- Task to carry out
Where an image appears in the data, omit it and reproduce the rest exactly.

** Opening Raw data block **

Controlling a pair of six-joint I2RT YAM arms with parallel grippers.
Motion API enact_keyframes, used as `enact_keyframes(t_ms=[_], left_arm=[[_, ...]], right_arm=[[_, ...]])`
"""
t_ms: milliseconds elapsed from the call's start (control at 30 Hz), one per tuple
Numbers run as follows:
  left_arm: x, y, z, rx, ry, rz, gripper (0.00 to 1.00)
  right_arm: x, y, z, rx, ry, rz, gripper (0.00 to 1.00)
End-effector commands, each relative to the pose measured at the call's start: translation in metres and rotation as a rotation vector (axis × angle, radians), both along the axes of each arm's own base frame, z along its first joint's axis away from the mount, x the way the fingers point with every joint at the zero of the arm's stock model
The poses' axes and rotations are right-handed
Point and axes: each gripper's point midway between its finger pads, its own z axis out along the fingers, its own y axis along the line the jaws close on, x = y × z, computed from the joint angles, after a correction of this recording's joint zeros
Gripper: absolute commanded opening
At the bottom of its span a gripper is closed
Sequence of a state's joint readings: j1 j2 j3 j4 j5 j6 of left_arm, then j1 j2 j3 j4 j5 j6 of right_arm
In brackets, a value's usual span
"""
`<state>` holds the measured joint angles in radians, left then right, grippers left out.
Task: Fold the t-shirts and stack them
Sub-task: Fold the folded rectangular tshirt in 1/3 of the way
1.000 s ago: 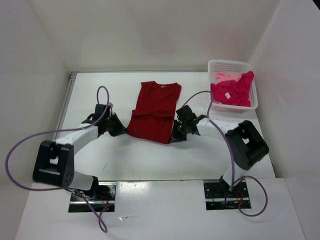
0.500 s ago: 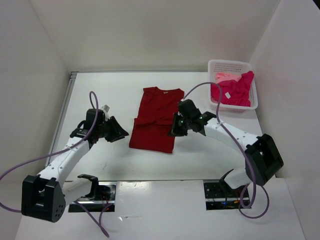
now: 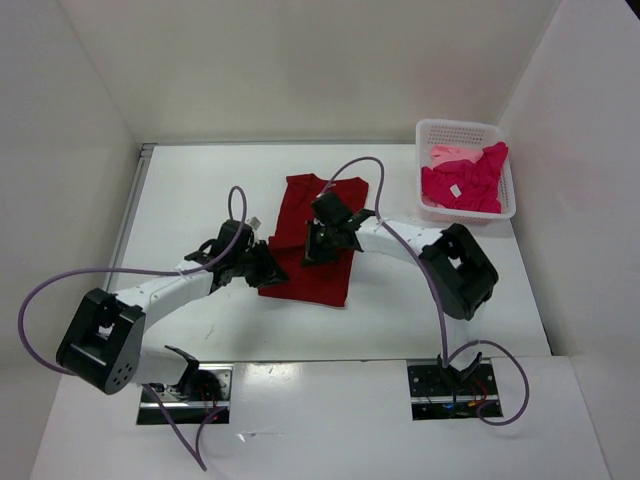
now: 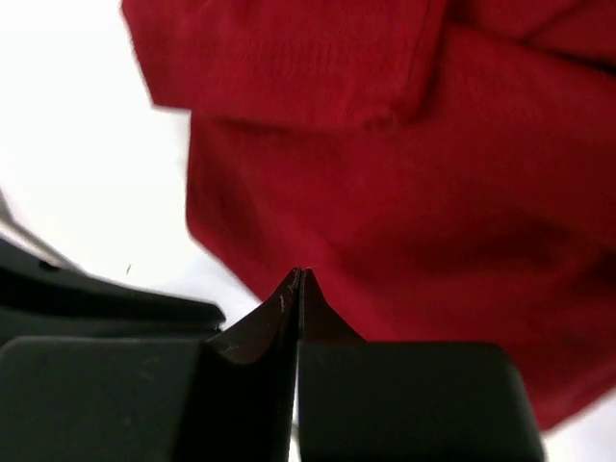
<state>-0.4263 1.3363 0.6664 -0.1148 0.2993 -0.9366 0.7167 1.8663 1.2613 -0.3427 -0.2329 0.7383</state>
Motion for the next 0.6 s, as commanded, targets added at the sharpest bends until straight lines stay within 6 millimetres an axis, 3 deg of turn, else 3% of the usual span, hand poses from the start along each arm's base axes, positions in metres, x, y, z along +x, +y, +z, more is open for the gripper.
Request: enact_keyframes(t_ms=[0,200,433,567], left_arm=[[0.009,0.001,-0.007,-0.004,-0.028,0.041,0.28],[-0.002,0.016,-0.037,0.078,0.006,0.055,0.3],[-0.009,0.021,-0.061,0.123,0.063,0.042,0.32],[-0.017,0.025,-0.075,0.142,0.102,0.04,0.32]], right_arm=[[0.025,0.015,-0.001,-0.001,-0.086,-0.014,0.0],[0.042,0.018,-0.018,-0.043,-0.1,-0.044,0.0],[0.059,0.026,-0.014,-0.041,-0.137,-0.064,0.0],[0.068,0.017,-0.022,-0.074,-0.14,-0.096,0.0]])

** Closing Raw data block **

- Final answer
Controlling a pair of six-joint I2RT YAM arms with parallel grippers.
Motion API enact_keyframes, used as `enact_keyframes(t_ms=[_], left_arm=[[_, ...]], right_arm=[[_, ...]])`
"""
t_ms: milliseconds elapsed from the call's start (control at 30 Hz), one per tuple
Numbers run as follows:
  left_arm: x, y, z, rx, ry, rz, gripper (0.00 to 1.00)
  right_arm: x, y, z, rx, ry, rz, gripper (0.00 to 1.00)
End-effector commands, each relative to the pose measured at the call's start: translation in metres and rotation as a rotation vector (axis × angle, radians), both along the axes of each arm's own base frame, z along its first joint's axis away from the mount, x the way the fingers point with every joint at the zero of the arm's stock model
The poses' axes and rotations are right-handed
Point and axes: each gripper's point midway between its finger pads, its own z axis out along the fingers, its own y axis along the line the jaws close on, x = y × z, computed from the joint angles, after a correction of this recording's joint zeros
Gripper: absolute commanded opening
At the bottom of its span a gripper is closed
Sequence of a state's joint readings: j1 j2 j3 j4 j5 j6 of left_arm, then j1 j2 j3 j4 j5 j6 of right_arm
In brackets, a value's usual span
"""
`<state>` holds the measured joint angles in radians, left then right, grippers left out.
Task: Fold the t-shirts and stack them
Sub-task: Fold the folded rectangular tshirt in 1/3 of the way
1.000 s ago: 
0.500 s ago: 
now: 
now: 
<state>-0.4263 1.3363 0.6664 -0.1148 0.2993 -0.9366 0.7167 1.8663 1.2613 -0.3427 -0.2329 0.7383</state>
Motion for the next 0.6 s, as commanded, targets added at the sharpest bends until straight lines stay within 6 millimetres an axis, 3 deg of turn, else 3% of the usual span, hand poses from the start along each arm's base axes, positions in metres, x, y, z along +x, +y, +z, more is open for the gripper.
Request: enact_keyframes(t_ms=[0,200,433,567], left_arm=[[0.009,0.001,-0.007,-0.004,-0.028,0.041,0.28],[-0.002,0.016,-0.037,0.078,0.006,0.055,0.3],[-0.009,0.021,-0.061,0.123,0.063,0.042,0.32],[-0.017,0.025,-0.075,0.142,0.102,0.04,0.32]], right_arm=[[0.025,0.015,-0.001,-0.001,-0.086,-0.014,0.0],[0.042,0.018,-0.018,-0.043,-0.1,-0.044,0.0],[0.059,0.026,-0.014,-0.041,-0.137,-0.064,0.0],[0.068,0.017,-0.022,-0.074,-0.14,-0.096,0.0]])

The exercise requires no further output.